So, Joseph had to go to Bethlehem to register for taxation because he was, note, of the house and lineage of David. We read over that year by year routinely and it doesn’t register to us that Joseph was of royal lineage. He was not some poor, non-credentialed guy—he was royal family. And then there was no room in the (probably small) inn, for this royal heir and his pregnant wife. Now note: that when Mary’s time of delivery had come she bore the child and laid him in the manger. But this was no cow shed in the back yard. People didn’t keep their livestock out in some back pasture, but the animals were kept in (according to Ken Bailey’s explanation) in the house in what would have been something like an attached garage in our experience, separated only from the rest of the house by a low wall, and it was by that low wall that they kept the hay to feed the animals, i.e. the manger. The animals provided some warmth for the homes, which also were basically one great room where all their living took place.

It would have been considered an honor to provide hospitality, especially to one such as Joseph and his wife. Here again we need to do a bit of de-mythologizing. Often our Christmas scenes have shepherds, angels, wise men and all gathered around some feed trough in the shed. But the shepherds got the message first, and came and worshiped. But they had their sheep to care for so couldn’t have lingered for long. But the wise men arrived seeking Jesus, whose star they had seen, and who had already been born. Later, Herod would have all the boy babies born in the recent two years to be killed. Which means that it could have been weeks, or months after the birth of Jesus that the wise men turned up in Bethlehem. All the while, Joseph and Mary and the infant Jesus were recipients of the hospitality of some un-named givers of that hospitality. There are undoubtedly many details that we do not know, obviously, but the hospitality of those unknown folk in Bethlehem is the backdrop of the story.

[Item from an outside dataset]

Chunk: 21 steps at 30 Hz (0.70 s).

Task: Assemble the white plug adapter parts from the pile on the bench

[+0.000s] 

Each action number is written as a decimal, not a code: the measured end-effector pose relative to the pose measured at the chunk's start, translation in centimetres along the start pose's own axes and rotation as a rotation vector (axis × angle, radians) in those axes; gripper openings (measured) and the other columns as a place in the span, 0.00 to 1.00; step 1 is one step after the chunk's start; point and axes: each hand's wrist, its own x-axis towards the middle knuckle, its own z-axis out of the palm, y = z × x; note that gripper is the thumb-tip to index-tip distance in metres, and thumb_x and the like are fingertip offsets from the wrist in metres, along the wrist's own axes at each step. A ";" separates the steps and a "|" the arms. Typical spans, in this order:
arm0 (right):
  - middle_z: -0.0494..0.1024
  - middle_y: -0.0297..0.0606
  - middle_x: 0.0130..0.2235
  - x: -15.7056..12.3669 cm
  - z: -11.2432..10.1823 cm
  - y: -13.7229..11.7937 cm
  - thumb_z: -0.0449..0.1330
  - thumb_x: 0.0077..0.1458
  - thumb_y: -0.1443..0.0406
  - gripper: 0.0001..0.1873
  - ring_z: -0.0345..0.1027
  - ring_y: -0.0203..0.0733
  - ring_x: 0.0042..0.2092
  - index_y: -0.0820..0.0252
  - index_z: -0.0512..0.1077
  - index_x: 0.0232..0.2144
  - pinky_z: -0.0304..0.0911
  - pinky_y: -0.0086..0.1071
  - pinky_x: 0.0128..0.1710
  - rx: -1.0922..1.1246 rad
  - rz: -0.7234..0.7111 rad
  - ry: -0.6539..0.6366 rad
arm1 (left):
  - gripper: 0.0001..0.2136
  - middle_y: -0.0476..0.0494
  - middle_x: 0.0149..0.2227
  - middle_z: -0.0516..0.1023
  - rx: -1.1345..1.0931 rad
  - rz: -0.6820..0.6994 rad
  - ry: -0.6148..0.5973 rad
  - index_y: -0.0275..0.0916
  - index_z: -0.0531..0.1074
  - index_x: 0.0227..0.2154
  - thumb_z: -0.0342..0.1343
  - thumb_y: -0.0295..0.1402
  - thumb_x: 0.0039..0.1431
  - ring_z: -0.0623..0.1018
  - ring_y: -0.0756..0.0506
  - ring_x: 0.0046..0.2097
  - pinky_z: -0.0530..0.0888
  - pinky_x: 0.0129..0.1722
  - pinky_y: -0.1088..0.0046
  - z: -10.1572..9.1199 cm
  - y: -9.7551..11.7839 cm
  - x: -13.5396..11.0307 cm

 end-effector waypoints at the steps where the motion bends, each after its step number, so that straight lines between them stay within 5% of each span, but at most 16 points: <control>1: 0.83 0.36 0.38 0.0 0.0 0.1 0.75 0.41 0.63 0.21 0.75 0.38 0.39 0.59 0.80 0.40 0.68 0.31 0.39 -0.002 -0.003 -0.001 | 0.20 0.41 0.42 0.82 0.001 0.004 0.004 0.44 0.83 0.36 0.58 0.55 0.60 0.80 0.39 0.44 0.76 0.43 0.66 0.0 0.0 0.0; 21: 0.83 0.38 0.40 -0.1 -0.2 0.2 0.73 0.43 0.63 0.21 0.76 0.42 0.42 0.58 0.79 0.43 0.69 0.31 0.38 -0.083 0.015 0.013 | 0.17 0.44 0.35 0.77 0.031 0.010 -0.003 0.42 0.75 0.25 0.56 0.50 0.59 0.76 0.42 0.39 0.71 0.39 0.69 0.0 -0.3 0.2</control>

Or consider that when Jesus and his followers were journeying around Palestine in his earthly ministry, they had to stay somewhere, and eat somewhere. We know that there was the Martha and May home, and that Jesus asked to stay in Zacchaeus’ home, but in the background, they experienced middle-eastern hospitality. The home was a key place of ministry. Now to take the leap to the 21st century. Where does hospitality take place in our experience? Yes, we have multiple hotels of all sorts. It may be that the Airbnb phenomenon is one of the closest approximations we have. We modern westerners to not ordinarily plan our homes for taking in homeless folk and strangers. We may send money to the local homeless shelter, but this is a bit impersonal. Somehow we who are followers of Jesus need to reclaim the role of hospitality for those physically or spiritually homeless, and how our homes fit into this ministry. Got any ideas?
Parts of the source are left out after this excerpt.